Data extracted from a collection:
====

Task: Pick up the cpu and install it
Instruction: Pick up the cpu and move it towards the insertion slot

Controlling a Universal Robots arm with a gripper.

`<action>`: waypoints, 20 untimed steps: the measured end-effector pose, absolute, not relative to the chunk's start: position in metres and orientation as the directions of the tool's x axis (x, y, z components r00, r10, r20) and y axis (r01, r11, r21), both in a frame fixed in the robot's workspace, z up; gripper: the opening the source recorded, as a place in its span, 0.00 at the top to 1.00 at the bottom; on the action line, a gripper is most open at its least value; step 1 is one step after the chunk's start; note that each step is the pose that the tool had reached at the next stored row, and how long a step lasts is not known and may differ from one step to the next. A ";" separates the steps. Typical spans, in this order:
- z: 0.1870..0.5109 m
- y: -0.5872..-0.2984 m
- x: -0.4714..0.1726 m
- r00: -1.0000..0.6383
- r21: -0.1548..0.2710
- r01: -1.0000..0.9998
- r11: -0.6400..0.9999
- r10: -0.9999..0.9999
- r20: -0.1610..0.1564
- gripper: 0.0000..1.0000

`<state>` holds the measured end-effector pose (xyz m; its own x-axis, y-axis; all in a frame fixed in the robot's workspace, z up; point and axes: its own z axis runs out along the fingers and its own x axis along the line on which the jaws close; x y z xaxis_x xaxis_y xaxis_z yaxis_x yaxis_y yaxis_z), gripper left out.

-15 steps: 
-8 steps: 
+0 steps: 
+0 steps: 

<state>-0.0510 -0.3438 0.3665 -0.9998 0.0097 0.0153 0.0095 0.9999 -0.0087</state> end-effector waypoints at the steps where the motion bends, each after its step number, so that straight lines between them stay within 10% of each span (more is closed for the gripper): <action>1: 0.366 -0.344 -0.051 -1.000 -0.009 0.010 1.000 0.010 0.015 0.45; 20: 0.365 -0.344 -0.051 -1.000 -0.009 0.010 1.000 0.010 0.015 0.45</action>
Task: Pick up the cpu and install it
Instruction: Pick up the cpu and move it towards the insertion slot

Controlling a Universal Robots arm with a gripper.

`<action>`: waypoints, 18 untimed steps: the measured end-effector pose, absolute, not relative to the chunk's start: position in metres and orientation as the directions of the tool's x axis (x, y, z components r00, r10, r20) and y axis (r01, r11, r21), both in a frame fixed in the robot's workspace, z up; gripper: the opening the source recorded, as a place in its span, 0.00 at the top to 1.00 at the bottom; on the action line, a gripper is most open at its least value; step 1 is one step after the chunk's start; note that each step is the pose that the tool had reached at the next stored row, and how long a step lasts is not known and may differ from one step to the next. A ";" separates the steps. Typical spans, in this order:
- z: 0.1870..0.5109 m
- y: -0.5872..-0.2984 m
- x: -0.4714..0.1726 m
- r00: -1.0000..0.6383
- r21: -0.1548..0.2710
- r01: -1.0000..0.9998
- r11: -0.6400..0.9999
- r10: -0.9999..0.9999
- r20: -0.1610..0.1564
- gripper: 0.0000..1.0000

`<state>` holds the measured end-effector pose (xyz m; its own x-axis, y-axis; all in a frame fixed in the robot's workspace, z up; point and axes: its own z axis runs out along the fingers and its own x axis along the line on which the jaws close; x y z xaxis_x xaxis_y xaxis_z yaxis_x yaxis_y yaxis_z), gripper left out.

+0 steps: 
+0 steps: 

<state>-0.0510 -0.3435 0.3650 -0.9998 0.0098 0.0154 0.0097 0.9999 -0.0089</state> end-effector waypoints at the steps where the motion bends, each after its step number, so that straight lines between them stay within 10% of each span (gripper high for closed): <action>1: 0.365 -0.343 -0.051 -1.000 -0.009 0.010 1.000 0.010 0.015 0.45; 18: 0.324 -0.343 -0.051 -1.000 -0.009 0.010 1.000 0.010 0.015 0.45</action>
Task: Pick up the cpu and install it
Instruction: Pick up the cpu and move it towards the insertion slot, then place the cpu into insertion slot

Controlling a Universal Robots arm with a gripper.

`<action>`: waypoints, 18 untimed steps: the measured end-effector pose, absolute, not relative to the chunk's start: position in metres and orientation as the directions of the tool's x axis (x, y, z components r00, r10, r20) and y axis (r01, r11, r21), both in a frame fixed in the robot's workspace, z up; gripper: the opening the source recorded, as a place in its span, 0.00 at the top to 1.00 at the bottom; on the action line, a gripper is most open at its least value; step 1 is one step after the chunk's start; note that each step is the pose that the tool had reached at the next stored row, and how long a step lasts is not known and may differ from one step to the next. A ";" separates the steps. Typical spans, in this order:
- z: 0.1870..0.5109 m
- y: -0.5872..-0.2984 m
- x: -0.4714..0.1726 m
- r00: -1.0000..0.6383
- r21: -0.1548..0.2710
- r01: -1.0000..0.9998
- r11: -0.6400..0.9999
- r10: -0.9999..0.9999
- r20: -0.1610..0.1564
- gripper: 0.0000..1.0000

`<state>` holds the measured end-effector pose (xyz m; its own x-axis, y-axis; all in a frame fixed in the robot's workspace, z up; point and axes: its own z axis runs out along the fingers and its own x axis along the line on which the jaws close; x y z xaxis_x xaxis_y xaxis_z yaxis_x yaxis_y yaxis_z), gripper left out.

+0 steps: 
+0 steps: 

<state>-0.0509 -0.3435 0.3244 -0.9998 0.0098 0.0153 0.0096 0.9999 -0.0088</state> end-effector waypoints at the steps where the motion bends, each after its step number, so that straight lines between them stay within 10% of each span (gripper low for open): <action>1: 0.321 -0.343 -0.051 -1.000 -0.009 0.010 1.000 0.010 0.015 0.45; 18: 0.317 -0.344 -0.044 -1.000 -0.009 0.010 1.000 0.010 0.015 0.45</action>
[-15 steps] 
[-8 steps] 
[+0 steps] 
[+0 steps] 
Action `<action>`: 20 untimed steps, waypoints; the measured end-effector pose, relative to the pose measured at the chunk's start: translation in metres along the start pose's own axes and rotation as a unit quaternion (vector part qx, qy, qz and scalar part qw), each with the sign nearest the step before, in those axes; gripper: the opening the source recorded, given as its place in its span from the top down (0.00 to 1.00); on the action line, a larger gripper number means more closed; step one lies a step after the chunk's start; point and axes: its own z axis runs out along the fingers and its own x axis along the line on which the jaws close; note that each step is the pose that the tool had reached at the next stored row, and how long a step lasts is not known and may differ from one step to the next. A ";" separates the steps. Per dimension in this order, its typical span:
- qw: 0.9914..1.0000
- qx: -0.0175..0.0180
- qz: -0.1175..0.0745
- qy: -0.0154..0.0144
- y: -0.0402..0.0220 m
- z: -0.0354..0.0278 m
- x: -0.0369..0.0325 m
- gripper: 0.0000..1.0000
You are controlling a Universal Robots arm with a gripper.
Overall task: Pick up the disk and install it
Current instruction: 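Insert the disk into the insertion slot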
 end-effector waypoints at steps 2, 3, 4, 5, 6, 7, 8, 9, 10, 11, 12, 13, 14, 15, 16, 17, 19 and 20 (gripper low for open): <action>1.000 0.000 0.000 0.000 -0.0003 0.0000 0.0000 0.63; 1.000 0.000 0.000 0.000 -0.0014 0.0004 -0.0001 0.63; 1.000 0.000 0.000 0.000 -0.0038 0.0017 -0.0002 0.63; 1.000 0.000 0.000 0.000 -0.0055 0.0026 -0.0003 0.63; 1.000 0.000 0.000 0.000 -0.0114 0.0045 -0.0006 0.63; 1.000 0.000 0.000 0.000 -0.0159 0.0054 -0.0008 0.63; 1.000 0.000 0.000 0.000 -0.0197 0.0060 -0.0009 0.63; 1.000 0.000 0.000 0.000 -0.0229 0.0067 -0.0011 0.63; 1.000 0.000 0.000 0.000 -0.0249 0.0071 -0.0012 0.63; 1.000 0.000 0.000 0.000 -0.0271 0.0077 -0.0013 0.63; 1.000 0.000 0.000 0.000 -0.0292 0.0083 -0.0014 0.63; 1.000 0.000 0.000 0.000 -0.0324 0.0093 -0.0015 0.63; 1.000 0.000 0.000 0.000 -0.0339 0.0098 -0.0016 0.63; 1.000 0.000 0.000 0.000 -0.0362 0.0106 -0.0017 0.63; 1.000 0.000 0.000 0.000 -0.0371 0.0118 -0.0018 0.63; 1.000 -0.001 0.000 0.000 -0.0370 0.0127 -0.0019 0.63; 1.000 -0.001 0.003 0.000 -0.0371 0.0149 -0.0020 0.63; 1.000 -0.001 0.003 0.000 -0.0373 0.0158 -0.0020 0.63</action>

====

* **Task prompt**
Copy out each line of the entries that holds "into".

* **Response**
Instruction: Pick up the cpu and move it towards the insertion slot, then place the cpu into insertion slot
Current instruction: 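Insert the disk into the insertion slot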

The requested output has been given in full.